Tabular icebergs are separating from Antarctic ice shelves
James Kirkham
The Icebergs of the size of the city once went to the coast of Great Britain when the ice layers that cover a large part of northern Europe were rapidly retired about 18,000 to 20,000 years.
James Kirkham, of the British Antarctic survey and his colleagues, have found that the giant of flagelo brands made as their lower ones crossed the sediments of the sea. The long and similar characteristics to the comb are buried under mud in the North Sea, but are still visible in the seismic survey data collected to look for oil and gas.
“We can estimate from the scope of the squeezes and what is known is the old level of the sea that the thesis beges were probable from five to a few tens or kilometers wide and perhaps a couple of hundreds of hundreds of city of Iceberg thick”, secondary size British of a medium size.
In Antarctica, tabular or table icebergs are a spectacular view. Some, such as recent giants known as A23a and A68a, would rival the United States states equally small in terms of area. They leave the ice shelves: the wide floating protuberances of the glaciers that flow from the earth to the ocean.
Therefore, the recognition that tabular icebergs existed in the North Sea is a clear indication that the margins towards the sea of a layer of British and Irish ice also had ice shelves. And it means that there could be some lessons for the future Antarctic decline, says Kirkham.
In the Northern Sea, the straight tram lines of the large icebergs are exributed by jet channels made by the narrow throat of much smaller ice blocks. In other words, there is a “regime change” in which large icebergs are replaced by innumerable small icebergs as the ice shelves break in response to the increase in temperatures, says Kirkham.
The radiocarbon dating of the sediments shows that this change occurs for a period of 20,000 to 18,000 years ago.

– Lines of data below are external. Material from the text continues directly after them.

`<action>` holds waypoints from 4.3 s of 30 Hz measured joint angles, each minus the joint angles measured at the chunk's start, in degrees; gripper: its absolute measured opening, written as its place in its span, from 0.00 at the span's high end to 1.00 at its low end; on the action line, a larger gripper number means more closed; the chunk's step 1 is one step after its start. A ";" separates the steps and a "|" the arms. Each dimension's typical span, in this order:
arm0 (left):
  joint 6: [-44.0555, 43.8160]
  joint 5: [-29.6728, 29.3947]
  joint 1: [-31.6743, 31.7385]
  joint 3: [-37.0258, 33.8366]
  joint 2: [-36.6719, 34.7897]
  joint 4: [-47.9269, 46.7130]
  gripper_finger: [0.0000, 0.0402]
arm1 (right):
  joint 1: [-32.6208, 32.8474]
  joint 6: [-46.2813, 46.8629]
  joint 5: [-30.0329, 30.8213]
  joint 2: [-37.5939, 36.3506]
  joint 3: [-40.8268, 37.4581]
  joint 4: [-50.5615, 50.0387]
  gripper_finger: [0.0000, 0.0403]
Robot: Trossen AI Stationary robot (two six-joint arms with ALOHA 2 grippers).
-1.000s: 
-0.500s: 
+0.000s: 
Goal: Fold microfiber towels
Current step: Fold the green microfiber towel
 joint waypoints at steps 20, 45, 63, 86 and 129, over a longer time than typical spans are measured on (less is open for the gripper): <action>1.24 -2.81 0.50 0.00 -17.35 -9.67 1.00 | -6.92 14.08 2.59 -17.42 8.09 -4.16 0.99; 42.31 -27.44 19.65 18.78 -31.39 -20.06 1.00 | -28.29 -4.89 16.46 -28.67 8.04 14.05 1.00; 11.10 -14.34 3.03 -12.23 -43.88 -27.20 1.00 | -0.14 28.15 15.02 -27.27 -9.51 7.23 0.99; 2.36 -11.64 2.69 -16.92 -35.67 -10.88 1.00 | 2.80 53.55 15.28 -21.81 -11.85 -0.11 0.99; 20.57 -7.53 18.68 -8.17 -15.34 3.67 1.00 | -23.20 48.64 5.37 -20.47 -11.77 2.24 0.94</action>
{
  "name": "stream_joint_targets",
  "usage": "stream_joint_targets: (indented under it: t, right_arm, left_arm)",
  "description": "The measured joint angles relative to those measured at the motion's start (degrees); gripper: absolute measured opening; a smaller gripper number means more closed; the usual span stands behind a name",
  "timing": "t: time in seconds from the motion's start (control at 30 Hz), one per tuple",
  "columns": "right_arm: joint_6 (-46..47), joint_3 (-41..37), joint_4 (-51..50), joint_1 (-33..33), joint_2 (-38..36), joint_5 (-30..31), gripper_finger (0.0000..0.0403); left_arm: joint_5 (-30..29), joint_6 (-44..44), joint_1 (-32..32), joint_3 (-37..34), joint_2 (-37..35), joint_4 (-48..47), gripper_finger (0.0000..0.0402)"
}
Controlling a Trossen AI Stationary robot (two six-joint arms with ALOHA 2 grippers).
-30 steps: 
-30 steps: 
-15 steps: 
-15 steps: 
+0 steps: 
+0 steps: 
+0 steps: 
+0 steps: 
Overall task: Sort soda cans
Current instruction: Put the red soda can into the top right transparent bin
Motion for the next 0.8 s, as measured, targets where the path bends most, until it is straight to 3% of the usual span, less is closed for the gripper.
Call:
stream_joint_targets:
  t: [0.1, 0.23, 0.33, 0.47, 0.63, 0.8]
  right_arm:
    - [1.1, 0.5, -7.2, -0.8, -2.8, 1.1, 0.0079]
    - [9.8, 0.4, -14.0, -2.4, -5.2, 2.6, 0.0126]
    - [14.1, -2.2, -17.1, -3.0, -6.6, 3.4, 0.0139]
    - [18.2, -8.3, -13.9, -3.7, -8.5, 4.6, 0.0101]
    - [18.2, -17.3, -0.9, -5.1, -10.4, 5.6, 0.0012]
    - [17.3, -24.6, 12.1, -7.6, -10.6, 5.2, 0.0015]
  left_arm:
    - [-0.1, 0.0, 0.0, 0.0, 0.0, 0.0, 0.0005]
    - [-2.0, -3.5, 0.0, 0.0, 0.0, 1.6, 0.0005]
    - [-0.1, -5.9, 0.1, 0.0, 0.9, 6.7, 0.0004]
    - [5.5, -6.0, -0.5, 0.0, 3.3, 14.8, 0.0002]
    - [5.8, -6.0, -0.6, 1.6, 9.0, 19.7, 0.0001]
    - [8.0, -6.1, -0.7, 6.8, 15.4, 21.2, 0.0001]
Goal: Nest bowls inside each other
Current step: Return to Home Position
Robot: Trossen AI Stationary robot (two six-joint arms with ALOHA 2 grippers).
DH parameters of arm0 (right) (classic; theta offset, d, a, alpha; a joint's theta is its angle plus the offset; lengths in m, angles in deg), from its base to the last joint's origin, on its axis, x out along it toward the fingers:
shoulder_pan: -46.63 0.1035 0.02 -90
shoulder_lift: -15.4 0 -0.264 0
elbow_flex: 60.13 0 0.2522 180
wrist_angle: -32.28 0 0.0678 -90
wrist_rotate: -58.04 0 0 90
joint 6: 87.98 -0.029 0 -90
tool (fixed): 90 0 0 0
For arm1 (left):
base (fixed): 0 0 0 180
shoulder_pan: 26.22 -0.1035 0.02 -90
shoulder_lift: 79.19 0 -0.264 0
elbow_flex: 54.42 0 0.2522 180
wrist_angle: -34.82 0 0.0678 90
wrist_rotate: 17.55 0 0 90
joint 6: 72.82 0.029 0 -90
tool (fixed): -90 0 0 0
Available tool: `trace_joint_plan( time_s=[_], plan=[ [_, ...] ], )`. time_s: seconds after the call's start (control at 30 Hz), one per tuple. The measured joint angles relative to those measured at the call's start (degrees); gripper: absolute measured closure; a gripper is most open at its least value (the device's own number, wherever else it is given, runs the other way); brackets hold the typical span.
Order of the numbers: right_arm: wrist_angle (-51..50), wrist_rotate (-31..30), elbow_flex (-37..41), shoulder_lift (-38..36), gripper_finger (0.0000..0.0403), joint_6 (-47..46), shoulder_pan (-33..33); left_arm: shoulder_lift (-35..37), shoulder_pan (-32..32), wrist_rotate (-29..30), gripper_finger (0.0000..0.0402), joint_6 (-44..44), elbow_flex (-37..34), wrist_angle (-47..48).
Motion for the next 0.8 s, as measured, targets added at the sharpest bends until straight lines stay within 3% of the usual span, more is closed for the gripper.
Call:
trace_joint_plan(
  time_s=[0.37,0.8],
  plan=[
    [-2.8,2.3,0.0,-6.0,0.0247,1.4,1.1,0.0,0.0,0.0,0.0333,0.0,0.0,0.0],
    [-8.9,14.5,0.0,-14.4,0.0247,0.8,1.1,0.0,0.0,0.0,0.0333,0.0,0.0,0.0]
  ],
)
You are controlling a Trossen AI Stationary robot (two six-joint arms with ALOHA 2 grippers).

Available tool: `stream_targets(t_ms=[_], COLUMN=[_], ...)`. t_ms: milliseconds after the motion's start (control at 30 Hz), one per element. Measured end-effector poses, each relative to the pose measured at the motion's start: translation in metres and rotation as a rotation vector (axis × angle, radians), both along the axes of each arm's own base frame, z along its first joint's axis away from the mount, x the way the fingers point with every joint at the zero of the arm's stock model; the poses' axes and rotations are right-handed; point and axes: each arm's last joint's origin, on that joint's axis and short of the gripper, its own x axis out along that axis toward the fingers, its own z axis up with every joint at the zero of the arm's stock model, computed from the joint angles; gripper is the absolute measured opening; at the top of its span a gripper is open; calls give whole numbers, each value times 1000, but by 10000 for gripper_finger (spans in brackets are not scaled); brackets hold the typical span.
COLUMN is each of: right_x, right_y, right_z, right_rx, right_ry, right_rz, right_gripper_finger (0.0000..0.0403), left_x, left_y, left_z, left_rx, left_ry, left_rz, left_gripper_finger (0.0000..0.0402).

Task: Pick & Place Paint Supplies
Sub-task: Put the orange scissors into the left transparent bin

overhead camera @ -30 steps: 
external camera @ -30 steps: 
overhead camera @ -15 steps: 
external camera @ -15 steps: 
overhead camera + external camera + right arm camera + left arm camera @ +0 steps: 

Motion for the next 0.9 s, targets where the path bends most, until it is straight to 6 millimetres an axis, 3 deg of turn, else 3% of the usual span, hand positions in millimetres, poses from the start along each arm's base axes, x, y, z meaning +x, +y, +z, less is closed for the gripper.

The observation throws doubts about the idea that the delivery of Mega-Bergs such as A23a and A68a could announce the generalized collapse of the ice shelves of the Antarctica.
Emma Mackie, from the University of Florida, has tracked the size of tabular iceberg into satellite data from the mid -1970s and discovered that the trend is essentially flat.
“James’s research underlines mine, which is that great childbirth events are not necessarily a sign of instability or cause of alarm,” says Mackie. “Rather, ice shelves disintegrate through death by a thousand cuts. We should worry when we stop seeing the great childbirth events.”